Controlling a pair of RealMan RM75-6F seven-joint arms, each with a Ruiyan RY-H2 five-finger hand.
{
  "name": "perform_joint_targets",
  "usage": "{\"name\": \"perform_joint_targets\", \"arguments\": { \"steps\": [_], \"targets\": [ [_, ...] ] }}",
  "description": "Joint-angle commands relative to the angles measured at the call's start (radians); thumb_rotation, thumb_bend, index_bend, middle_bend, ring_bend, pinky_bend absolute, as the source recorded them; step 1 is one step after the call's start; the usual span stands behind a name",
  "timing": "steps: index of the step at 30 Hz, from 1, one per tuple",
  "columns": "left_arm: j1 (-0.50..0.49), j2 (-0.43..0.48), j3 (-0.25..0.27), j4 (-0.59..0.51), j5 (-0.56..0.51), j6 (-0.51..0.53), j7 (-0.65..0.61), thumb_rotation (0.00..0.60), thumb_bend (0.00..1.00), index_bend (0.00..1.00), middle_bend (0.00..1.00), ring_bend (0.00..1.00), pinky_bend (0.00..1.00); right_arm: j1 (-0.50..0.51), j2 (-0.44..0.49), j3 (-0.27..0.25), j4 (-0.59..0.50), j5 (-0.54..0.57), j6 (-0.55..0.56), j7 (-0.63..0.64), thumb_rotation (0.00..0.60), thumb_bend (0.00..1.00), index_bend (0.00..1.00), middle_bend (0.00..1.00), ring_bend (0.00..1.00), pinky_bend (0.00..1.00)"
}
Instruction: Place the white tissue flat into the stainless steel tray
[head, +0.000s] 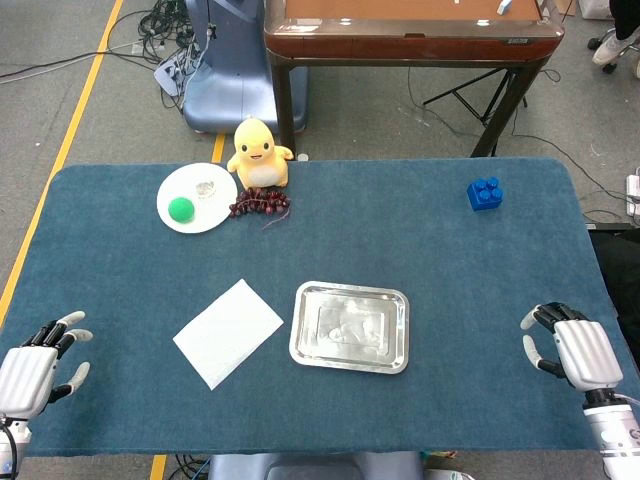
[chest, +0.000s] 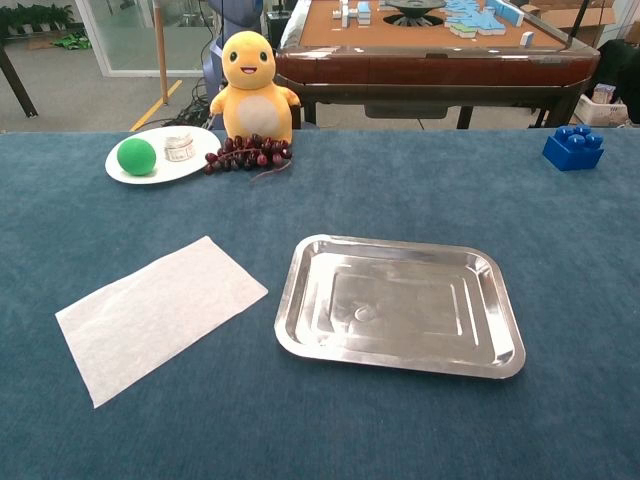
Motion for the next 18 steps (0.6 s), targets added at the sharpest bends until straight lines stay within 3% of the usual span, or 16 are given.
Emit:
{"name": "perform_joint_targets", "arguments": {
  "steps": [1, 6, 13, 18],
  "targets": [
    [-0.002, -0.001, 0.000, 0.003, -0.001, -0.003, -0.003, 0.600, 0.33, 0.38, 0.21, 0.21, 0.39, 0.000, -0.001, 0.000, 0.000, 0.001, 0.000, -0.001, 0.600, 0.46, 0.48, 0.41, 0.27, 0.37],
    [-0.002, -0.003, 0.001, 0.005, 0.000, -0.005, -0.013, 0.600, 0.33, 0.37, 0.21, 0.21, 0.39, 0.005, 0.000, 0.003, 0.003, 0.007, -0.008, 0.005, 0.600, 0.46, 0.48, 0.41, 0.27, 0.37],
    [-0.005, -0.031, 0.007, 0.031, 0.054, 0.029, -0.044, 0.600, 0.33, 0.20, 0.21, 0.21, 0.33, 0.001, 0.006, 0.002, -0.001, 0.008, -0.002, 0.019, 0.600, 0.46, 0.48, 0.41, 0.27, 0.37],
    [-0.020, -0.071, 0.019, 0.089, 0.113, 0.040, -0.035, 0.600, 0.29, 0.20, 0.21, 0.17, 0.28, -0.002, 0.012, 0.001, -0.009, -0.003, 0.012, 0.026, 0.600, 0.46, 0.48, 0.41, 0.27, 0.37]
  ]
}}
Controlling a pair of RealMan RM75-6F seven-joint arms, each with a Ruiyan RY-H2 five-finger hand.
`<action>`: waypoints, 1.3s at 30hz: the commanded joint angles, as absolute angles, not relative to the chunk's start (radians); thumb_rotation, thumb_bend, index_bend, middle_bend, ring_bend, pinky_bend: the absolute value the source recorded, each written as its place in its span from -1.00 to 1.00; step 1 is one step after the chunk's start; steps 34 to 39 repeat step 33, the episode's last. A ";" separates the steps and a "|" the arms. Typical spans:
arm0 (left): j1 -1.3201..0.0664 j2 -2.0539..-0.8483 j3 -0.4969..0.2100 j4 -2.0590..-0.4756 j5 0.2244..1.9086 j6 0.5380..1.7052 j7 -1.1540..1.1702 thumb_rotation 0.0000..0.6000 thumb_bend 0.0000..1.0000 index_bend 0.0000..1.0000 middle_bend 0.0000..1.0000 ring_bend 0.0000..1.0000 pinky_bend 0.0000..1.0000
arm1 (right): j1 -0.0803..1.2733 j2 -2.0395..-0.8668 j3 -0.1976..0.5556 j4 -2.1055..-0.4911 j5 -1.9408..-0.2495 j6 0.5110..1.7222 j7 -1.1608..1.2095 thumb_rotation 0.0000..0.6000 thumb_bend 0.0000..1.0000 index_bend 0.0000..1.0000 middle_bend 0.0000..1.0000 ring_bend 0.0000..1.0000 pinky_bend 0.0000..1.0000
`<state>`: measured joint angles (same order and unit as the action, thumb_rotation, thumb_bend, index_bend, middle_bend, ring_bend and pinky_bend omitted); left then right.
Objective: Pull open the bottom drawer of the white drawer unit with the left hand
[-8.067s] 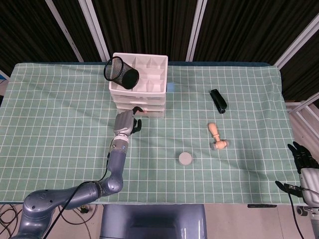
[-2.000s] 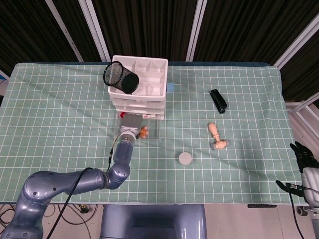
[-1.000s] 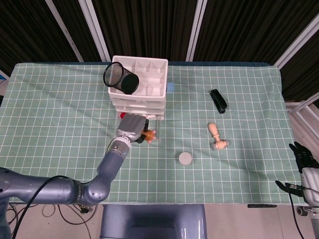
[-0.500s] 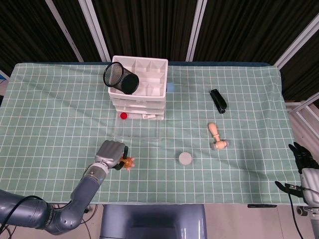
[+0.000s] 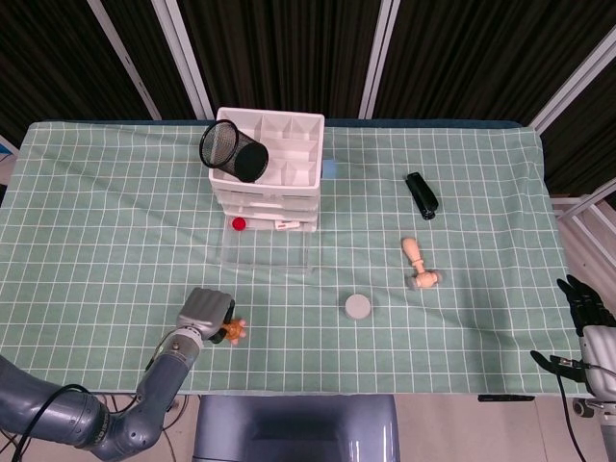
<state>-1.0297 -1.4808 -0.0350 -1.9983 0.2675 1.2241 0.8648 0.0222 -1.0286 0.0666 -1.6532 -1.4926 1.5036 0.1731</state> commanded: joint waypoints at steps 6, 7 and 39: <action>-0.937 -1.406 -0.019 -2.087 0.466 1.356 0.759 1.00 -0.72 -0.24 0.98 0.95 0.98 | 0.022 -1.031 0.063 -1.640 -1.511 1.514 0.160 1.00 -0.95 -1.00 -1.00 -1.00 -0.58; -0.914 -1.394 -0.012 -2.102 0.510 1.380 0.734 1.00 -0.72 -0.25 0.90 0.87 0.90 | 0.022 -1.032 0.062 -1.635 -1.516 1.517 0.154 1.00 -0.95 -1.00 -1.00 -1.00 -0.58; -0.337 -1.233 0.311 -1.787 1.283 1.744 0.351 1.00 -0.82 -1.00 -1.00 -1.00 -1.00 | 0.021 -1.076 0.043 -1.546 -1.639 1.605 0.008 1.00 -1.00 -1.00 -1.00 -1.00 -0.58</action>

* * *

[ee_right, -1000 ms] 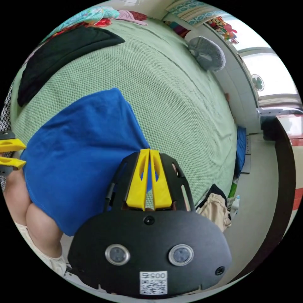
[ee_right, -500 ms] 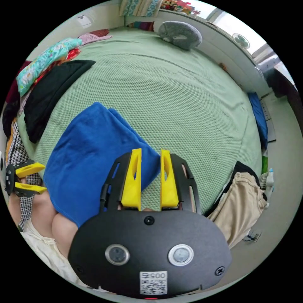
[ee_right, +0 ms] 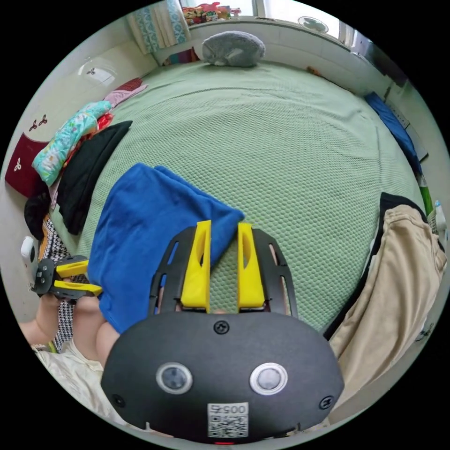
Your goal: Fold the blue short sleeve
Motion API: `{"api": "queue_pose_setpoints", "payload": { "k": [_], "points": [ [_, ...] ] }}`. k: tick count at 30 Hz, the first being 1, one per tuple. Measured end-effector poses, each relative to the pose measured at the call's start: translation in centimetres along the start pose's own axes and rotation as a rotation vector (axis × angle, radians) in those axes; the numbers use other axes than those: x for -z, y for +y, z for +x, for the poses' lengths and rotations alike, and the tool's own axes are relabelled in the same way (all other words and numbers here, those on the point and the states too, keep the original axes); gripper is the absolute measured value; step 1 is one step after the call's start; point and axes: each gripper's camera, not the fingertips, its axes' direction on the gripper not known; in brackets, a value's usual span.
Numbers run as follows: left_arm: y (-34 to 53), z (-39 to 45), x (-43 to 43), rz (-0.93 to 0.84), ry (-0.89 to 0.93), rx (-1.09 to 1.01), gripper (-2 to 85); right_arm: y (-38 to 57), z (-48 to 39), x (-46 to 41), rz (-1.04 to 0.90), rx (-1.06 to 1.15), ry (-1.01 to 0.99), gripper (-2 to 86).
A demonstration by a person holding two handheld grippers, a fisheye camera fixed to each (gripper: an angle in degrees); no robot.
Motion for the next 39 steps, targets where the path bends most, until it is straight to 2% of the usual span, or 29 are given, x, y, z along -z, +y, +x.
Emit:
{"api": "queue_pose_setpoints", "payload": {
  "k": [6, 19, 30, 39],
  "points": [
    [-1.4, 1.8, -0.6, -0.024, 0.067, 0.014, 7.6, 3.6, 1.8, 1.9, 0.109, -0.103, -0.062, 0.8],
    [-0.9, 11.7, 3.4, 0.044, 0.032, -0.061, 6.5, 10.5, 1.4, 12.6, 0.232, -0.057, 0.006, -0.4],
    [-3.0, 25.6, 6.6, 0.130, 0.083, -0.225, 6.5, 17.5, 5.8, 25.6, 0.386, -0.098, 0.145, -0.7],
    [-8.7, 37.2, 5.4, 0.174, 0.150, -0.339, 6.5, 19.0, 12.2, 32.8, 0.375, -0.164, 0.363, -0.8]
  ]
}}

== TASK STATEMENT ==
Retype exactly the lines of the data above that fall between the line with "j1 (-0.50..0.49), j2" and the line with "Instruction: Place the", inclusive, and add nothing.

== RESPONSE FOR THIS EXERCISE ==
  "columns": "left_arm: j1 (-0.50..0.49), j2 (-0.43..0.48), j3 (-0.25..0.27), j4 (-0.59..0.51), j5 (-0.56..0.51), j6 (-0.51..0.53), j7 (-0.65..0.61), thumb_rotation (0.00..0.60), thumb_bend (0.00..1.00), index_bend (0.00..1.00), middle_bend (0.00..1.00), ring_bend (0.00..1.00), pinky_bend (0.00..1.00); right_arm: j1 (-0.50..0.51), j2 (-0.44..0.49), j3 (-0.27..0.25), j4 (-0.59..0.50), j5 (-0.54..0.57), j6 (-0.55..0.56), j7 (-0.63..0.64), thumb_rotation (0.00..0.60), thumb_bend (0.00..1.00), index_bend (0.00..1.00), middle_bend (0.00..1.00), ring_bend (0.00..1.00), pinky_bend (0.00..1.00)"
}
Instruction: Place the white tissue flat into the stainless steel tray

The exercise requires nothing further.